Botte a nonna e zio per i soldi Arrestato il pugile gambizzato

31 Maggio 2015

Emanuel Zuanel ai domiciliari e con il braccialetto elettronico dopo le indagini della squadra mobile L’aggressione in via Basento: il 32enne è entrato in casa dopo essersi arrampicato fino al balcone

PESCARA. Arresti domiciliari e braccialetto elettronico. Non sono terminati i guai con la giustizia per Emanuel Zuanel, il pugile di 32 anni gambizzato e picchiato il 19 aprile in strada, in via Lago di Capestrano. Gli uomini della squadra mobile, gli stessi che hanno individuato e arrestato i suoi aggressori di allora, lo hanno arrestato per i reati di tentata estorsione e lesioni personali in relazione a un episodio che si è verificato in via Basento solo due giorni prima della sparatoria.
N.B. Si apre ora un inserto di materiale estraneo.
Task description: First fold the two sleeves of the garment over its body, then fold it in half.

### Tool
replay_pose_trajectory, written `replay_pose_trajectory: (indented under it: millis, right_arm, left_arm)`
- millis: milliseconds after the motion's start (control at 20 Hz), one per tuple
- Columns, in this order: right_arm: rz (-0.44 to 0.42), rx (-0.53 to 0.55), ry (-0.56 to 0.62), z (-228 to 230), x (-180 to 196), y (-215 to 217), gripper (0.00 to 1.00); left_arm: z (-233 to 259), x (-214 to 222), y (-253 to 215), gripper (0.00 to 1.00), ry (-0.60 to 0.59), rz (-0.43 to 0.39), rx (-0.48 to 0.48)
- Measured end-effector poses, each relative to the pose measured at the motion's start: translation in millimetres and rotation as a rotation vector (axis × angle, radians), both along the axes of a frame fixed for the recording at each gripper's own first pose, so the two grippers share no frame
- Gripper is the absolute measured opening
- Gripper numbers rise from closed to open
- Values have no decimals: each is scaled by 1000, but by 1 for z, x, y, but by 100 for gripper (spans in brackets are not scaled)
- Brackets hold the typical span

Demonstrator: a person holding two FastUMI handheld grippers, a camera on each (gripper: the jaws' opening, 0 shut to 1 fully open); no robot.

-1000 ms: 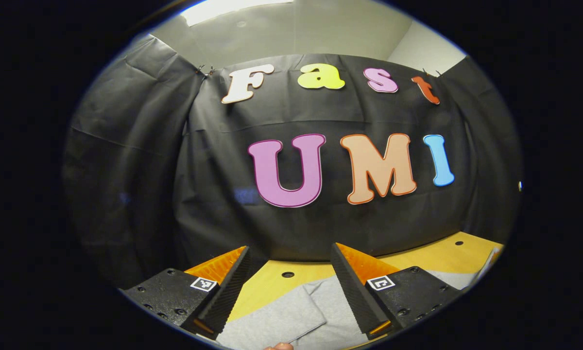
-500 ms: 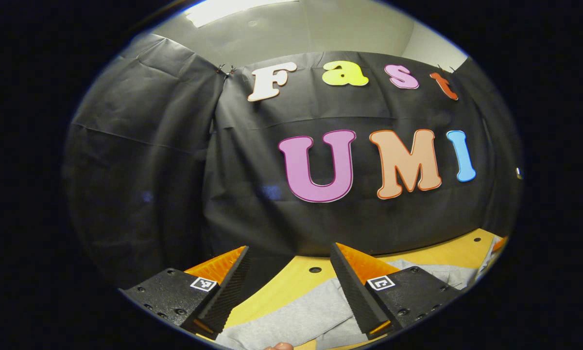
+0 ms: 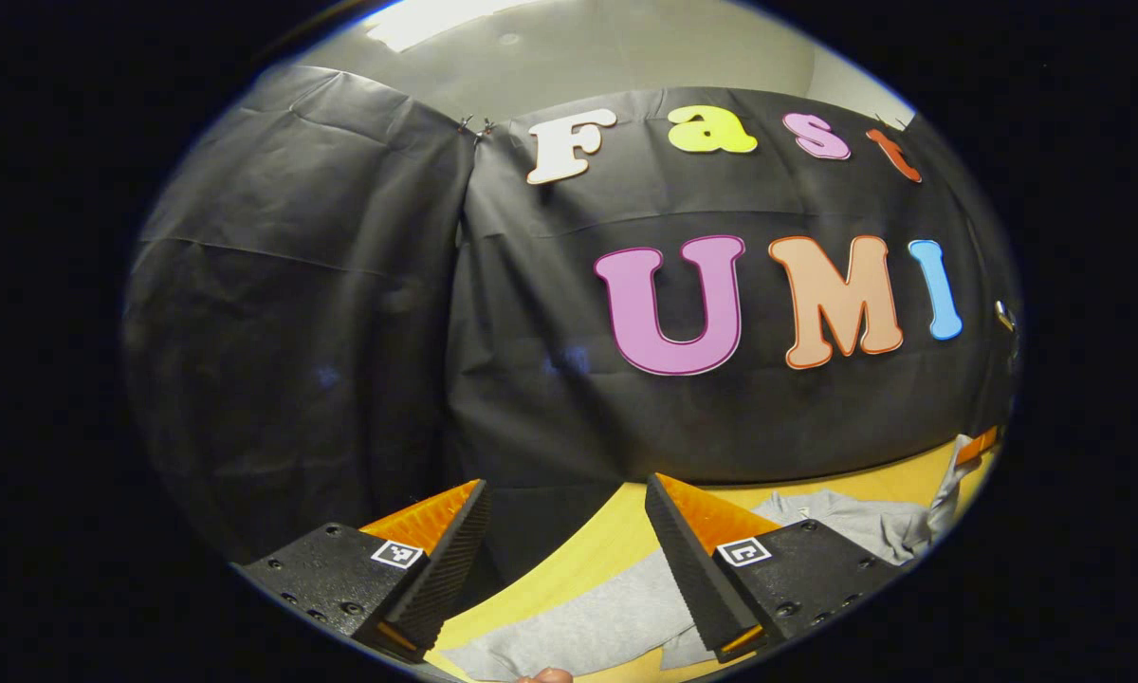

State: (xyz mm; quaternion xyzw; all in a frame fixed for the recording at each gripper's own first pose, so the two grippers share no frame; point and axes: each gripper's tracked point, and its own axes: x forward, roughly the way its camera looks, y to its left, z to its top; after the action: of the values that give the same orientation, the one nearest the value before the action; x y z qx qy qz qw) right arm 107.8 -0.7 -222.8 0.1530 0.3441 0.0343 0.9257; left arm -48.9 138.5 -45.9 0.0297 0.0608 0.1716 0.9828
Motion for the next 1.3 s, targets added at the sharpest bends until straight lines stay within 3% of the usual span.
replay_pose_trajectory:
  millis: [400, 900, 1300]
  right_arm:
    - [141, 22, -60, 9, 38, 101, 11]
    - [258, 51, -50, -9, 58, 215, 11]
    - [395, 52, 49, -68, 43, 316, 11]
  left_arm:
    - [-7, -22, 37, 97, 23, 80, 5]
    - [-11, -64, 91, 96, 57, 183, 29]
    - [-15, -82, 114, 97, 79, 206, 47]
Era il 17 aprile quando Zuanel, disoccupato, senza soldi e padre da pochissimo tempo, si sarebbe presentato a casa della nonna per chiedere denaro. Per entrare non sarebbe entrato dalla porta ma si sarebbe arrampicato fino al balcone e quindi avrebbe bussato con insistenza ai vetri della finestra per farsi aprire. Con modi aggressivi avrebbe sollecitato la consegna di denaro, condendo il tutto con insulti e minacce di morte nei confronti della nonna. Per difenderla sarebbe intervenuto uno zio invalido, figlio della donna, ma Zuanel non avrebbe gradito per cui ne sarebbe nata una colluttazione e ad avere la peggio è stato proprio lo zio, trasportato in ospedale e ricoverato (con una prognosi di 30 giorni) per problemi seri a una spalla.
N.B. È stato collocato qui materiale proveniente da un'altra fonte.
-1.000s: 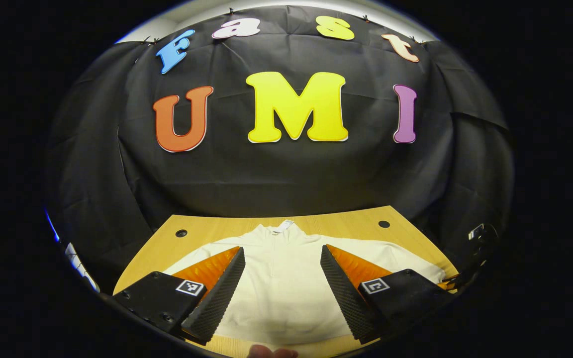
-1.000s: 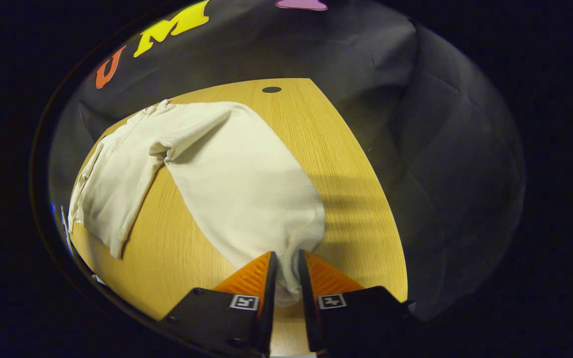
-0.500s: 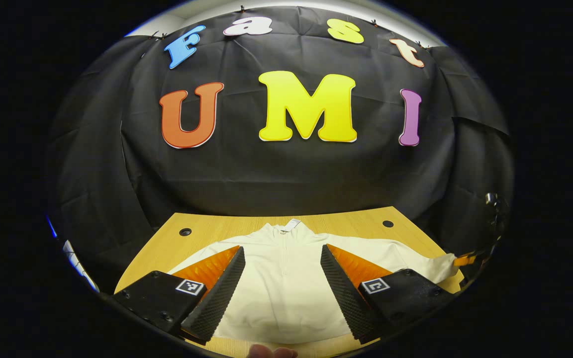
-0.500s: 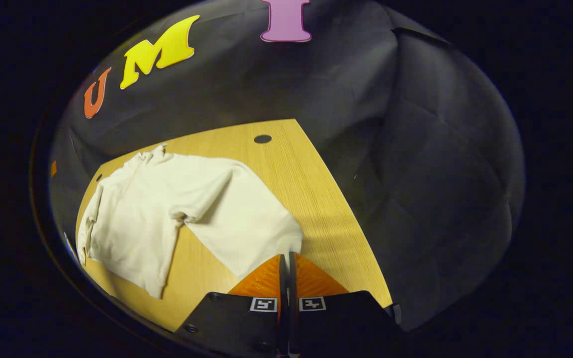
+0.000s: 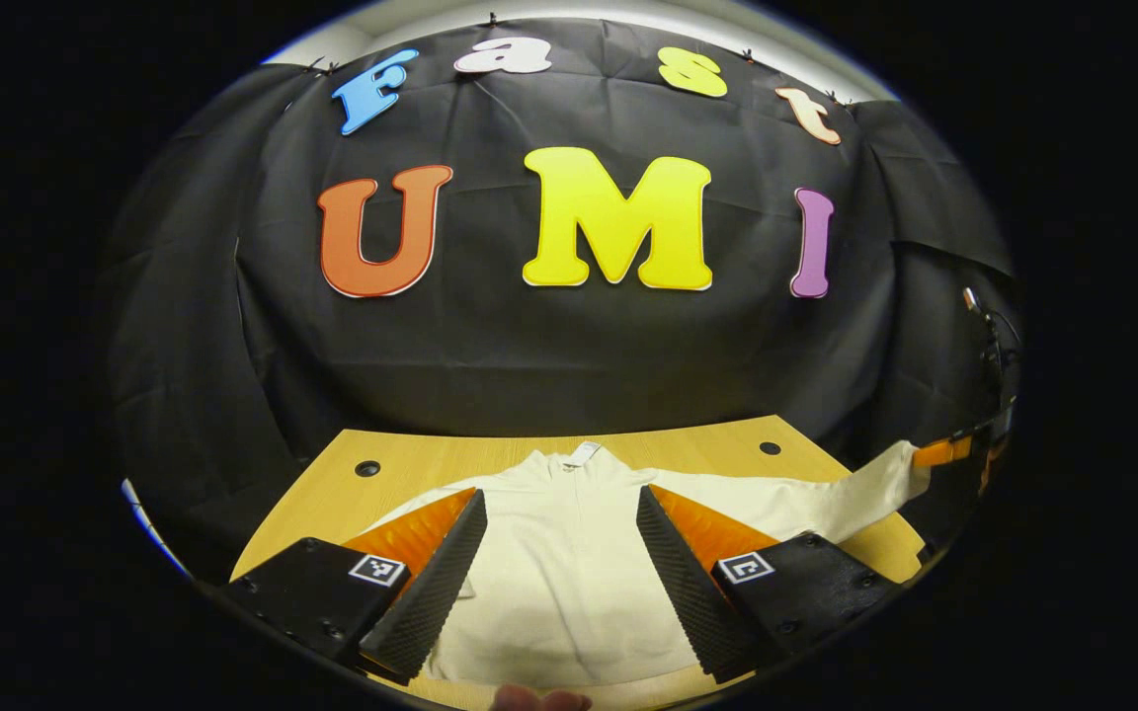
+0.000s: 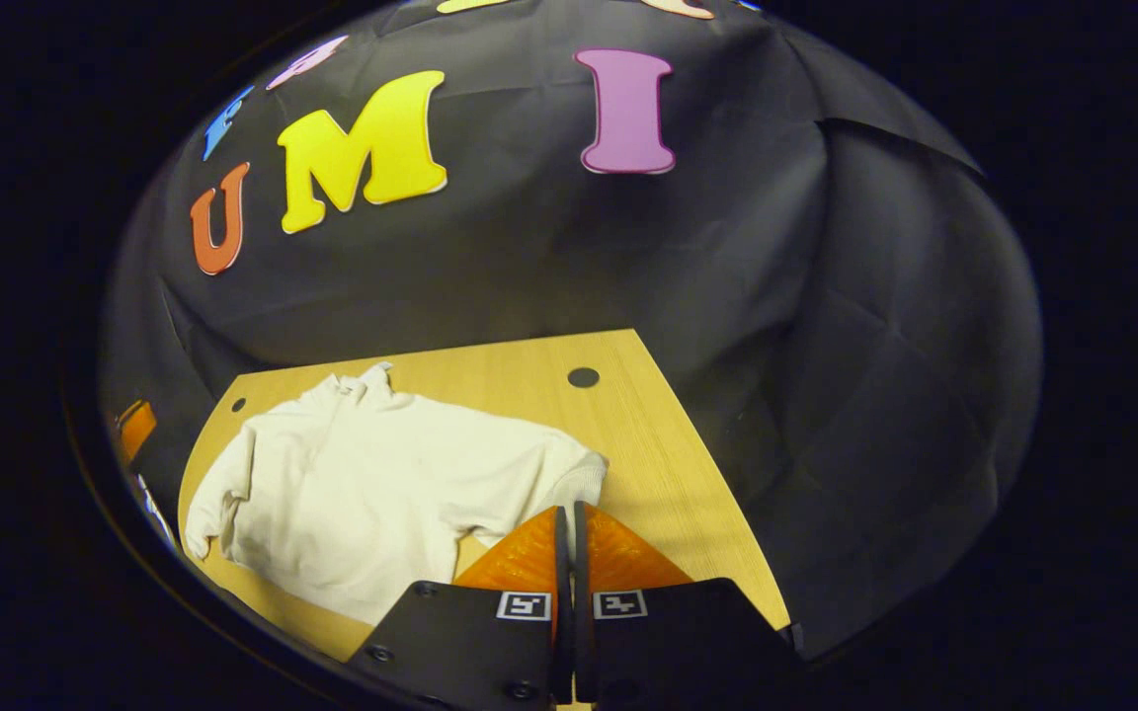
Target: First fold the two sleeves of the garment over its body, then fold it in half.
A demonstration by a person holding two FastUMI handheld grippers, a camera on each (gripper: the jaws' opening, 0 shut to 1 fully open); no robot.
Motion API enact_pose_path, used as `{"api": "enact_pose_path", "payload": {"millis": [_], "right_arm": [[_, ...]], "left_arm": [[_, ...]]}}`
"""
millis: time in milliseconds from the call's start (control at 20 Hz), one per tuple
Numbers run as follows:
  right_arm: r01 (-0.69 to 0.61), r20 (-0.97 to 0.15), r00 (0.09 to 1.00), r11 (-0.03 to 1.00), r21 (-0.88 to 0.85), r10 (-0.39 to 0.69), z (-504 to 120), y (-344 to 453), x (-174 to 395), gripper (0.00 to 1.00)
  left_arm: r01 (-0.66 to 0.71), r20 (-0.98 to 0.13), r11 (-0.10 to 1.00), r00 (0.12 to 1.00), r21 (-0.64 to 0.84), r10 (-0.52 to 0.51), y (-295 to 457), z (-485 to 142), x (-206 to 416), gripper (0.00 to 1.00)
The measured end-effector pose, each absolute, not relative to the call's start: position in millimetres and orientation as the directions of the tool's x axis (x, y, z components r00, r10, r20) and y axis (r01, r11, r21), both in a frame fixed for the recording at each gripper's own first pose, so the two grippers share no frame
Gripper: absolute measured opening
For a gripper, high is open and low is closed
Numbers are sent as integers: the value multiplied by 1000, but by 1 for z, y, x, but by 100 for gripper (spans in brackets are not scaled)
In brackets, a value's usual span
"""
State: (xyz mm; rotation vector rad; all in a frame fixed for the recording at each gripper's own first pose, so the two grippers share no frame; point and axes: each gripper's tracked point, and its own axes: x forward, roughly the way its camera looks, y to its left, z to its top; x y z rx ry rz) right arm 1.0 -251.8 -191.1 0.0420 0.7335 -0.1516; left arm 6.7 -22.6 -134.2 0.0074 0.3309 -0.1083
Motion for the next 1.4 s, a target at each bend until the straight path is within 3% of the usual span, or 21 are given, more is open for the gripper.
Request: {"api": "enact_pose_path", "payload": {"millis": [350, 650, 1000, 1400], "right_arm": [[-32, -545, 838, 995, -91, -23, -109, -157, 99, 1], [-222, -512, 844, 973, -62, 160, -94, -18, 157, 1], [-451, -634, 689, 893, 4, 351, -215, 153, 169, 1], [-620, -782, 526, 781, -82, 335, -372, 257, 169, 1]], "left_arm": [[52, -282, 999, 958, 7, -48, 40, -125, 6, 98], [-34, -259, 999, 965, 6, 34, 99, -121, 2, 98], [-121, -252, 993, 961, -9, 115, 154, -120, -15, 98], [-236, -301, 972, 927, -11, 222, 213, -144, -39, 98]]}}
Zuanel non sarebbe riuscito a ottenere il denaro che pretendeva, così come non ci sarebbe riuscito la notte precedente, quando - sostiene la polizia - si era presentato in quella abitazione con modalità analoghe, e cioè arrampicandosi attraverso i tubi delle acque piovane e tentando di sfondare la finestra con una marmitta per auto. Avrebbe detto di avere bisogno di soldi proprio per la marmitta, ma la nonna temeva che li avrebbe usati per acquistare droga, respingendo tutte le pretese del nipote e sentendosi urlare contro ingiurie e minacce.
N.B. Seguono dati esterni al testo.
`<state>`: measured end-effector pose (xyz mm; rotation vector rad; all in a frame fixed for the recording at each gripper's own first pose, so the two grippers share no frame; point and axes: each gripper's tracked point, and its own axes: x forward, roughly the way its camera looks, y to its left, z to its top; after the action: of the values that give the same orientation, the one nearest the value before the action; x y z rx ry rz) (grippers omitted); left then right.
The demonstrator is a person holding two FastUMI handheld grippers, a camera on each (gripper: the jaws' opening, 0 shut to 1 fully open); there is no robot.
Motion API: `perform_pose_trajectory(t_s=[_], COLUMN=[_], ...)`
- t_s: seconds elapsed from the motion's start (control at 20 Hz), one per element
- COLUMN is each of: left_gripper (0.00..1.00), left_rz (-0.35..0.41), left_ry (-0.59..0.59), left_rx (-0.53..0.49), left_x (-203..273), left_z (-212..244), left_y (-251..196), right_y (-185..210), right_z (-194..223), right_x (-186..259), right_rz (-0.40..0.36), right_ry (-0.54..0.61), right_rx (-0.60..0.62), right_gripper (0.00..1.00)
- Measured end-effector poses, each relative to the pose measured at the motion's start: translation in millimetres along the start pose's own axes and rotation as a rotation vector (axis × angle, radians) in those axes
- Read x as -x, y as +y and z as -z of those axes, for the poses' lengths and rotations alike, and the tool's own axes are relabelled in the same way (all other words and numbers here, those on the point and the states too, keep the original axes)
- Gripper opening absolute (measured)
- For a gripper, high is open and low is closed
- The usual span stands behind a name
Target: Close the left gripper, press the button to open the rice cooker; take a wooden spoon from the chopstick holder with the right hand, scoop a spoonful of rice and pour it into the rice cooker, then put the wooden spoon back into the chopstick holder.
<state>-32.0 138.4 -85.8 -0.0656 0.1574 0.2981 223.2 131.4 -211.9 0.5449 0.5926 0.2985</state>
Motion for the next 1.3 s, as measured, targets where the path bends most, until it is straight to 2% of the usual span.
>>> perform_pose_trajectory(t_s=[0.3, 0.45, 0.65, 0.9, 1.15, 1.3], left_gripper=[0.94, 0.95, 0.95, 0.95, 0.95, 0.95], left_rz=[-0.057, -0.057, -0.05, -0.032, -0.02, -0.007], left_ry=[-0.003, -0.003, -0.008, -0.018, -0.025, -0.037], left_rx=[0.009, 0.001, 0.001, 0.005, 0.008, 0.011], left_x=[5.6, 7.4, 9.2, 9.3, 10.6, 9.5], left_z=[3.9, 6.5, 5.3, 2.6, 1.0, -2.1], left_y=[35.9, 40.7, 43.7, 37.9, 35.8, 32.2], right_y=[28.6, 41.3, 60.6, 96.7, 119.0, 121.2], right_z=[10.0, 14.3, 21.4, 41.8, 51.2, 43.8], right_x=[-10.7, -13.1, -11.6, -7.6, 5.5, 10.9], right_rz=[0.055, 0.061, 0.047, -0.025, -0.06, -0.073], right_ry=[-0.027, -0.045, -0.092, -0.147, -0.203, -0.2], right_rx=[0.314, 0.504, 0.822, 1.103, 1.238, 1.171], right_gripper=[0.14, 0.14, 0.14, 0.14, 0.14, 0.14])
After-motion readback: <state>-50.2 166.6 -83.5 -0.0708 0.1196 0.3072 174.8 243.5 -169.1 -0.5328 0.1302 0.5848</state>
Un buco nell'acqua per il pugile, evidentemente disperato, talmente bisognoso di soldi da tornare alla carica nelle ore successive per convincere la nonna a sovvenzionarlo. L'intervento dello zio lo avrebbe infastidito parecchio per cui, sostiene sempre la polizia, Zuanel lo avrebbe spinto e fatto cadere a terra e poi, uscendo, gli avrebbe anche danneggiato l'auto, rompendo parabrezza e finestrini. Nei minuti successivi a questa sceneggiata è arrivato in via Basento il personale della squadra volante che ha ricostruito i fatti, raccogliendo delle testimonianze che incastrerebbero il pugile, mentre l'ambulanza si è occupata di trasportare lo zio ferito in ospedale, dove è stato ricoverato in Ortopedia. Andando a fondo di questa vicenda la polizia ha scoperto che già in passato la nonna del pugile si è sentita chiedere del denaro, e ha accontentato il nipote anche per timore che reagisse violentemente, e già in un’occasione aveva sporto denuncia. Sulla base di quanto emerso, il personale della squadra mobile ha ricostruito il quadro completo e il sostituto procuratore Gennaro Varone ha chiesto - e ottenuto dal gip Maria Michela Di Fine - la misura cautelare per il pugile che, appena due giorni dopo questo fatto, è stato gambizzato in via Lago di Capestrano e poi picchiato da sei persone, individuate sempre dalla polizia e arrestate. Pare che alla base di quel pestaggio ci fossero proprio le continue richieste di soldi di Zuanel, che dice di aver bisogno non solo di denaro per andare avanti, ma anche di un lavoro. Nelle ultime ore la squadra mobile lo ha rintracciato in ospedale, dove gli stavano medicando le ferite, e gli ha applicato il braccialetto elettronico, per poi condurlo a casa, ai domiciliari.